A writer of her time speaks of Mrs. Adams’ “enchanting, elegant and intellectual régime,” declaring that it should give tone to the whole country. Her fine culture, intellectual tastes, and charming social qualities, combined to attract about her a circle of rare and distinguished women. Among these were Mrs. Richard Rush, Mrs. Van Rensselaer, the wife of the Patroon, and Mrs. Edward Livingston. Notwithstanding the opposition of her husband’s politics, Mrs. Livingston was Mrs. Adams’ most intimate friend; a lady whom any land might be proud to claim, and whose memory lives a perpetual honor to womanhood.

Mrs.

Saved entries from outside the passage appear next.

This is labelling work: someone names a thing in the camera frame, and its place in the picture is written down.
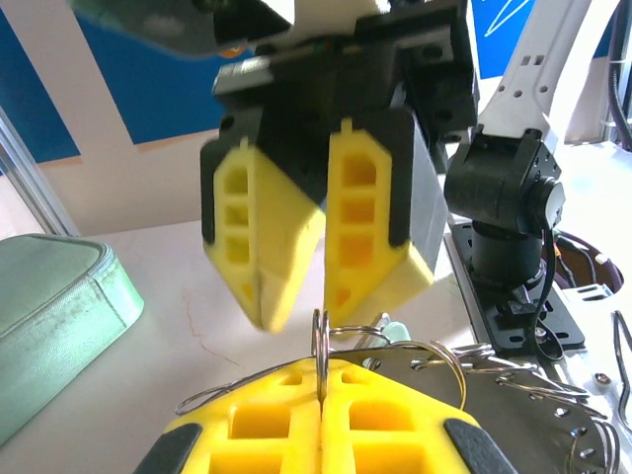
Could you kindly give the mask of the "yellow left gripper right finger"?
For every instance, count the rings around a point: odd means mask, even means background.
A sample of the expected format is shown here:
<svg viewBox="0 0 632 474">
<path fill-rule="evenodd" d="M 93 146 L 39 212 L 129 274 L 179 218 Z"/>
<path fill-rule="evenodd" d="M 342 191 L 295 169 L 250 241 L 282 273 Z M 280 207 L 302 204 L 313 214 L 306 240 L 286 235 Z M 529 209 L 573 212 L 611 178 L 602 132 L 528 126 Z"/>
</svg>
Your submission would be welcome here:
<svg viewBox="0 0 632 474">
<path fill-rule="evenodd" d="M 518 474 L 471 415 L 339 359 L 320 440 L 321 474 Z"/>
</svg>

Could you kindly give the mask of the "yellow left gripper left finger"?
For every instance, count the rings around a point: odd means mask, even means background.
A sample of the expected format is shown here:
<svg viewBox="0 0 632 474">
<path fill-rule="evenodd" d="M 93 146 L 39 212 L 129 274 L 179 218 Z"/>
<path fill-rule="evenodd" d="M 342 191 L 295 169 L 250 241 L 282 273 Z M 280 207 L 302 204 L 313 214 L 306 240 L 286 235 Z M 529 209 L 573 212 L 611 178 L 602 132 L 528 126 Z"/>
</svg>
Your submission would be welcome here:
<svg viewBox="0 0 632 474">
<path fill-rule="evenodd" d="M 132 474 L 320 474 L 316 370 L 304 358 L 210 391 Z"/>
</svg>

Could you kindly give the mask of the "silver split keyring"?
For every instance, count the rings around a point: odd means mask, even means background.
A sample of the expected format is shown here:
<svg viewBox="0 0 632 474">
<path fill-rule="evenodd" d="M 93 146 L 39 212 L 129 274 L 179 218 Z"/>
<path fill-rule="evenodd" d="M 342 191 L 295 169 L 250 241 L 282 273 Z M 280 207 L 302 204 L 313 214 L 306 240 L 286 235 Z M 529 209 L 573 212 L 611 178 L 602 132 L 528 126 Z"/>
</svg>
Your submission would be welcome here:
<svg viewBox="0 0 632 474">
<path fill-rule="evenodd" d="M 324 407 L 328 390 L 330 329 L 326 310 L 315 309 L 312 320 L 312 353 L 316 369 L 316 393 L 320 407 Z"/>
</svg>

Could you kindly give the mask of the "mint green zipper case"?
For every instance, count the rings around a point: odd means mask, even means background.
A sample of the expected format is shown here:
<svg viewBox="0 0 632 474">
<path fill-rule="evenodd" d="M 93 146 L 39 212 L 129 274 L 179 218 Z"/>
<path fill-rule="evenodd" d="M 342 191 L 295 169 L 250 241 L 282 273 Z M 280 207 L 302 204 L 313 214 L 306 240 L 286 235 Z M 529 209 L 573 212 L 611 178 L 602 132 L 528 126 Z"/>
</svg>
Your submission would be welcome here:
<svg viewBox="0 0 632 474">
<path fill-rule="evenodd" d="M 143 309 L 108 244 L 45 234 L 0 240 L 0 446 Z"/>
</svg>

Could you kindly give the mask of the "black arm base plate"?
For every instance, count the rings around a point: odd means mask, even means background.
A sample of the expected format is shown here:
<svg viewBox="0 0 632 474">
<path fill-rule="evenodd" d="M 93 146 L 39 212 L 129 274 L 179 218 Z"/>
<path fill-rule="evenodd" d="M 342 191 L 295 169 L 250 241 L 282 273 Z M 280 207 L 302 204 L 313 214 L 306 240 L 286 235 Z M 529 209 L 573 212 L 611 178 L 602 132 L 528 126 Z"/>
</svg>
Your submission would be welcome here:
<svg viewBox="0 0 632 474">
<path fill-rule="evenodd" d="M 477 340 L 499 356 L 530 356 L 530 321 L 545 277 L 545 264 L 533 265 L 535 240 L 501 241 L 470 222 L 450 235 L 448 254 Z"/>
</svg>

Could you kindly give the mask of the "aluminium frame post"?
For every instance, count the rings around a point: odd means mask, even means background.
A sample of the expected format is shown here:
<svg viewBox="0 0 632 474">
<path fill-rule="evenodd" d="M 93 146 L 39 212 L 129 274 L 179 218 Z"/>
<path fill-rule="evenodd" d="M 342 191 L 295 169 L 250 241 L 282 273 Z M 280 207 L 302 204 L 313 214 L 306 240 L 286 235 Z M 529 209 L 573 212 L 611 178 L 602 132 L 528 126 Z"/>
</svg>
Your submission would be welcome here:
<svg viewBox="0 0 632 474">
<path fill-rule="evenodd" d="M 0 107 L 0 171 L 45 233 L 78 237 L 80 231 Z"/>
</svg>

Adams’ son, Charles Francis Adams, writing of his mother in 1839, says:

“The attractions of great European capitals, and the dissipations consequent upon high official stations at home, though continued through that part of her life when habits become the most fixed, have done nothing to change the natural elegance of her manners, nor the simplicity of her tastes.... To the world, Mrs. Adams presents a fine example of the possibility of retiring from the circles of fashion, and the external fascinations of life, in time still to retain a taste for the more quiet, though less showy attractions of the domestic hearth.

A strong literary taste, which has caused her to read much, and a capacity for composition in prose and verse, have been resources for her leisure moments; not with a view to that exhibition which renders such accomplishments too often fatal to the more delicate shades of feminine character, but for her own gratification, and that of a few relatives and friends.

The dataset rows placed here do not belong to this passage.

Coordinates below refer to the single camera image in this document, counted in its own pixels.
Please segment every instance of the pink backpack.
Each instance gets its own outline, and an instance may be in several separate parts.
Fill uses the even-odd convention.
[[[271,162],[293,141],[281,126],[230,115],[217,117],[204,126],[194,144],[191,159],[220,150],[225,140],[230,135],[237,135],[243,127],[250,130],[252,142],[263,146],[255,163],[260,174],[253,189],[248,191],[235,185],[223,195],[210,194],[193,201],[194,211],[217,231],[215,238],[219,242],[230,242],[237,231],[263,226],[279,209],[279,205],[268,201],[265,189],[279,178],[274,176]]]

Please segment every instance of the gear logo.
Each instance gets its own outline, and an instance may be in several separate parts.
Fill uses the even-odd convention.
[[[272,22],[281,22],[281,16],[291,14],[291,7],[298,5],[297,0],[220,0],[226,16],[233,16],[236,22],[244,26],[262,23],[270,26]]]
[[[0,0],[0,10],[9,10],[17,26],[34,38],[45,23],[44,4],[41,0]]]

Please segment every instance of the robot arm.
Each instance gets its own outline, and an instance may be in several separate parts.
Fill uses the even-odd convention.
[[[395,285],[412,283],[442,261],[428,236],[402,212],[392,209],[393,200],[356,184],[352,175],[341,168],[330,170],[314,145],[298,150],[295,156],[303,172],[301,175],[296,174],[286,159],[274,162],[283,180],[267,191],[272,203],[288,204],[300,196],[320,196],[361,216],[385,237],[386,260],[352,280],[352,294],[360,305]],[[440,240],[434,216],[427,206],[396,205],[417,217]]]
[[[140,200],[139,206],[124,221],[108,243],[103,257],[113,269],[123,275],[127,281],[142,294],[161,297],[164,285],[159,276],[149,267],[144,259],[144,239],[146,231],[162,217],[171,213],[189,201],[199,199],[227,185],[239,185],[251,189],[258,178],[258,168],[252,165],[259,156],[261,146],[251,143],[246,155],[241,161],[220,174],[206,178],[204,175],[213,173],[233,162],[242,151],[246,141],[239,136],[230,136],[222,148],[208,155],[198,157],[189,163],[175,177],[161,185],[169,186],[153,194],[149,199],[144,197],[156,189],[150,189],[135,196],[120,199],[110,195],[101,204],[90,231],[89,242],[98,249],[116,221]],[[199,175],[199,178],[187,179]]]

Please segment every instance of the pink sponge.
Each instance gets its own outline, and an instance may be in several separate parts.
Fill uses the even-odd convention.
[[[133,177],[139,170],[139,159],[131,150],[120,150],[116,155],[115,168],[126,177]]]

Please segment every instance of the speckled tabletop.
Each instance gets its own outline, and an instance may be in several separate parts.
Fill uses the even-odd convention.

The late President Adams used to draw much amusement, in his latest years at Quincy, from the accurate delineation of Washington manners and character, which was regularly transmitted, for a considerable period, in letters from her pen. And if, as time advances, she becomes gradually less able to devote her sense of sight to reading and writing, her practice of the more homely virtues of manual industry, so highly commended in the final chapter of the book of Solomon, still amuses the declining days of her varied career.”

Mrs. Adams was the “lady of the White House” when, in 1825, Lafayette visited the United States, and, at the invitation of the President, spent the last weeks of his stay at the “Executive Mansion,” from which, on the seventh of September, he bade his pathetic farewell to the land of his adoption.

Notwithstanding the rare qualities of mind and heart which she brought to it, and the popularity which she attained in it, her son writes:

“Her residence in the President’s house I have always considered as the period she enjoyed the least during the public career of my father. All this appears more or less in her letters, and especially in a species of irregular diary which she kept for some time at Washington, for the benefit of my grandfather, John Adams, then living at Quincy, and of her brother, who was residing in New Orleans.”

Mrs. Adams died May 14, 1852, and was buried beside her husband, in the family burying ground at Quincy, Massachusetts.